Your instructions
Print each entry below precisely as shown.

Information provided

---

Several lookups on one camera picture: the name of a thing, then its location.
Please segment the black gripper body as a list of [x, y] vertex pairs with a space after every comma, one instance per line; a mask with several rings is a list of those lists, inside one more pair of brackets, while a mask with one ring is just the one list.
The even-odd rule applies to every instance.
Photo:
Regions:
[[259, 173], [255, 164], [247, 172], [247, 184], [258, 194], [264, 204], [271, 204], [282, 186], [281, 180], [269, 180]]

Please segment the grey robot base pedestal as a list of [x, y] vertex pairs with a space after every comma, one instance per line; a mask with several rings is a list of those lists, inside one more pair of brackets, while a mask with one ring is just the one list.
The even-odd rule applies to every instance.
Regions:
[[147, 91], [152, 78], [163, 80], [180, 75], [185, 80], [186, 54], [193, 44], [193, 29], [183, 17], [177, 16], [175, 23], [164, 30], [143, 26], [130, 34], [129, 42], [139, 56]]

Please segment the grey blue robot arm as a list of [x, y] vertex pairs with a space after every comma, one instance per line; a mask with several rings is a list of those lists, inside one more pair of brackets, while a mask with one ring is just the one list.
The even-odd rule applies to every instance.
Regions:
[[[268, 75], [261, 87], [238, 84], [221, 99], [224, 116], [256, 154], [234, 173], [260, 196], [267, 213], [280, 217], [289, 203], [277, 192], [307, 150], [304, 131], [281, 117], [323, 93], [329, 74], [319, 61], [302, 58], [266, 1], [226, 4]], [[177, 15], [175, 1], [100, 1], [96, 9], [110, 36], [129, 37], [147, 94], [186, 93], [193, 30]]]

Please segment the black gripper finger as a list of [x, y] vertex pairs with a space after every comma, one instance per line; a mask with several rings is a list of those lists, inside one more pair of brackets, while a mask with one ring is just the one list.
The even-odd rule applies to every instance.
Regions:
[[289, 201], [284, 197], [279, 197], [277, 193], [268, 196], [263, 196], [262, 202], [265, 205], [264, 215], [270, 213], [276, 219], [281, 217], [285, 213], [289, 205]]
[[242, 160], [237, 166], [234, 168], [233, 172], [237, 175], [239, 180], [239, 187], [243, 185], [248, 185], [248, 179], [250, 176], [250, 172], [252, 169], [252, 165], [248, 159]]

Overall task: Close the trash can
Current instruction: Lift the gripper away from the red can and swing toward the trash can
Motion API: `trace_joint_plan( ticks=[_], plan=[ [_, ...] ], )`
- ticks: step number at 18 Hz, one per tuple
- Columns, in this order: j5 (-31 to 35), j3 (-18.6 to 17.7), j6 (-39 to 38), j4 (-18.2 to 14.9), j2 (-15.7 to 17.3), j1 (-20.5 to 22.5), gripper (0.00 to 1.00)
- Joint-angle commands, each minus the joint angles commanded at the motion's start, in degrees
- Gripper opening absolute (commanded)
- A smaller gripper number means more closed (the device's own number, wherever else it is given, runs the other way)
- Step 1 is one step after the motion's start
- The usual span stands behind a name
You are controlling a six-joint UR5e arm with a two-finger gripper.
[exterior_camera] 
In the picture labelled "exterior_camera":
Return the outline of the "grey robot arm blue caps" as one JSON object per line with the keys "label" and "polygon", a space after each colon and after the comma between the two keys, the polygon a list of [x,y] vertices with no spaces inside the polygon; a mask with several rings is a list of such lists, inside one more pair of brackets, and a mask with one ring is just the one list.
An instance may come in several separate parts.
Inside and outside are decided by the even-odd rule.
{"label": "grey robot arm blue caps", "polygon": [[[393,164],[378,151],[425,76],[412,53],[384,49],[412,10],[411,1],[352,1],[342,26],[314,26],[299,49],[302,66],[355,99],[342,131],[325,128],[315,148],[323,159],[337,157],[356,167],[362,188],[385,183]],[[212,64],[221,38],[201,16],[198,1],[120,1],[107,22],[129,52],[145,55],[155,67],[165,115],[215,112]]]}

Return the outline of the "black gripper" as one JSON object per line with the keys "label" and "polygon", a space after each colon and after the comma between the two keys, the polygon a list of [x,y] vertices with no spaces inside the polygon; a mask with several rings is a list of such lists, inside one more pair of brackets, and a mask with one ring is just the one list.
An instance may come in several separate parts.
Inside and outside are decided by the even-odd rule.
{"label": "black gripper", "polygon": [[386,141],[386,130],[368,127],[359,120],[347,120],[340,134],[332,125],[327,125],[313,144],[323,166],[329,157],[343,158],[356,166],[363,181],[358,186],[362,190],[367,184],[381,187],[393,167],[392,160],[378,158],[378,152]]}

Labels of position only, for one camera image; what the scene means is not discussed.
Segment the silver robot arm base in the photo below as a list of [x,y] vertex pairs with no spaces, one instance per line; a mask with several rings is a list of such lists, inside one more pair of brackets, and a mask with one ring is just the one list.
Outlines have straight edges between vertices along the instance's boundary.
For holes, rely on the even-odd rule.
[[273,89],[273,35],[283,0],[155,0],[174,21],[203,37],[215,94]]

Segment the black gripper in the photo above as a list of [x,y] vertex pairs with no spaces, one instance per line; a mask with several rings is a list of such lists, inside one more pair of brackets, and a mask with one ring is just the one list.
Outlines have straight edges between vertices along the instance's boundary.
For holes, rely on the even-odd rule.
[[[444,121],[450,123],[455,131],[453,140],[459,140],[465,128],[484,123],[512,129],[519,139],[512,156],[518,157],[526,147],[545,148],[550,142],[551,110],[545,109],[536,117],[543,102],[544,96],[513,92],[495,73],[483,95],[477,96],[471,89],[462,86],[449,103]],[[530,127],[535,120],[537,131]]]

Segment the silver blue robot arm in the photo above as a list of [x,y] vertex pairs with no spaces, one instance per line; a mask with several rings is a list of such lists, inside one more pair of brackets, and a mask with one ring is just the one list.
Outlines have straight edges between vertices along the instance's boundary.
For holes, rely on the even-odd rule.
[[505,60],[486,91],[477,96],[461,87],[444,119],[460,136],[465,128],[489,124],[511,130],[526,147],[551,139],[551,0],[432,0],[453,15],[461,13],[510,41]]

---

Answer section
Several lookups on one camera picture: the name of a thing, then its location.
Please segment the black gripper body as a list of [x, y] vertex pairs with a space after every comma, one instance per line; a mask with several rings is a list of those lists, inside one more pair of brackets, while a mask with one ring is just the one list.
The even-odd rule applies to every instance.
Photo:
Regions:
[[259, 173], [255, 164], [247, 172], [247, 184], [258, 194], [264, 204], [271, 204], [282, 186], [281, 180], [269, 180]]

Please segment the grey robot base pedestal as a list of [x, y] vertex pairs with a space after every comma, one instance per line; a mask with several rings is a list of those lists, inside one more pair of brackets, while a mask with one ring is just the one list.
The even-odd rule applies to every instance.
Regions:
[[147, 91], [152, 78], [163, 80], [180, 75], [185, 80], [186, 54], [193, 44], [193, 29], [183, 17], [177, 16], [175, 23], [164, 30], [143, 26], [130, 34], [129, 42], [139, 56]]

Please segment the grey blue robot arm as a list of [x, y] vertex pairs with a space after every comma, one instance per line; a mask with several rings is a list of those lists, inside one more pair of brackets, while a mask with one ring is just the one list.
The even-odd rule applies to every instance.
Regions:
[[[268, 75], [261, 87], [238, 84], [221, 99], [224, 116], [256, 154], [234, 173], [260, 196], [267, 213], [280, 217], [289, 203], [277, 192], [307, 150], [304, 131], [281, 117], [323, 93], [329, 74], [319, 61], [302, 58], [266, 1], [226, 4]], [[177, 15], [175, 1], [100, 1], [96, 9], [110, 36], [129, 37], [147, 94], [186, 93], [193, 30]]]

Please segment the black gripper finger as a list of [x, y] vertex pairs with a space after every comma, one instance per line; a mask with several rings is a list of those lists, inside one more pair of brackets, while a mask with one ring is just the one list.
The even-odd rule applies to every instance.
Regions:
[[289, 201], [284, 197], [279, 197], [277, 193], [268, 196], [263, 196], [262, 202], [265, 205], [264, 215], [270, 213], [276, 219], [281, 217], [285, 213], [289, 205]]
[[242, 160], [237, 166], [234, 168], [233, 172], [237, 175], [239, 180], [239, 187], [243, 185], [248, 185], [248, 179], [250, 176], [250, 172], [252, 169], [252, 165], [248, 159]]

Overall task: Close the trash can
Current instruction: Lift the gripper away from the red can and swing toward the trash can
Motion API: `trace_joint_plan( ticks=[_], plan=[ [_, ...] ], )`
- ticks: step number at 18 Hz, one per tuple
- Columns, in this order: j5 (-31 to 35), j3 (-18.6 to 17.7), j6 (-39 to 38), j4 (-18.2 to 14.9), j2 (-15.7 to 17.3), j1 (-20.5 to 22.5), gripper (0.00 to 1.00)
- Joint-angle commands, each minus the joint angles commanded at the motion's start, in degrees
- Gripper opening absolute (commanded)
- A smaller gripper number means more closed (the device's own number, wherever else it is given, runs the other way)
- Step 1 is one step after the motion's start
- The usual span stands behind a name
You are controlling a six-joint UR5e arm with a two-finger gripper.
[exterior_camera] 
In the picture labelled "exterior_camera":
Return the outline of the "grey robot arm blue caps" as one JSON object per line with the keys "label" and "polygon", a space after each colon and after the comma between the two keys, the polygon a list of [x,y] vertices with no spaces inside the polygon; a mask with several rings is a list of such lists, inside one more pair of brackets, and a mask with one ring is just the one list.
An instance may come in several separate parts.
Inside and outside are decided by the even-odd rule.
{"label": "grey robot arm blue caps", "polygon": [[[393,164],[378,151],[425,76],[412,53],[384,49],[412,10],[411,1],[352,1],[342,26],[314,26],[299,49],[302,66],[355,99],[342,131],[325,128],[315,148],[323,159],[337,157],[356,167],[362,188],[385,183]],[[212,64],[221,38],[201,16],[198,1],[120,1],[107,22],[129,52],[145,55],[155,67],[165,115],[215,112]]]}

Return the outline of the "black gripper" as one JSON object per line with the keys "label" and "polygon", a space after each colon and after the comma between the two keys, the polygon a list of [x,y] vertices with no spaces inside the polygon; a mask with several rings is a list of such lists, inside one more pair of brackets, and a mask with one ring is just the one list.
An instance may come in several separate parts.
Inside and outside are decided by the even-odd rule.
{"label": "black gripper", "polygon": [[386,141],[386,130],[368,127],[359,120],[347,120],[340,134],[332,125],[327,125],[313,144],[323,166],[329,157],[343,158],[356,166],[363,181],[358,186],[362,190],[367,184],[381,187],[393,167],[392,160],[378,158],[378,152]]}

Labels of position only, for one camera image; what the scene means is not discussed.
Segment the silver robot arm base in the photo below as a list of [x,y] vertex pairs with no spaces, one instance per line; a mask with several rings is a list of such lists, inside one more pair of brackets, and a mask with one ring is just the one list.
Outlines have straight edges between vertices along the instance's boundary.
For holes, rely on the even-odd rule.
[[273,89],[273,35],[283,0],[155,0],[174,21],[203,37],[215,94]]

Segment the black gripper in the photo above as a list of [x,y] vertex pairs with no spaces, one instance per line; a mask with several rings is a list of such lists, inside one more pair of brackets, and a mask with one ring is just the one list.
Outlines have straight edges between vertices along the instance's boundary.
For holes, rely on the even-odd rule.
[[[444,121],[450,123],[455,131],[453,140],[459,140],[465,128],[484,123],[512,129],[519,139],[512,156],[518,157],[526,147],[545,148],[550,142],[551,110],[545,109],[536,117],[543,102],[544,96],[513,92],[495,73],[483,95],[477,96],[471,89],[462,86],[449,103]],[[530,127],[535,120],[537,131]]]

Segment the silver blue robot arm in the photo above as a list of [x,y] vertex pairs with no spaces, one instance per line; a mask with several rings is a list of such lists, inside one more pair of brackets, and a mask with one ring is just the one list.
Outlines have straight edges between vertices along the instance's boundary.
For holes, rely on the even-odd rule.
[[505,60],[486,91],[477,96],[461,87],[444,119],[460,136],[465,128],[489,124],[511,130],[526,147],[551,139],[551,0],[432,0],[453,15],[461,13],[510,41]]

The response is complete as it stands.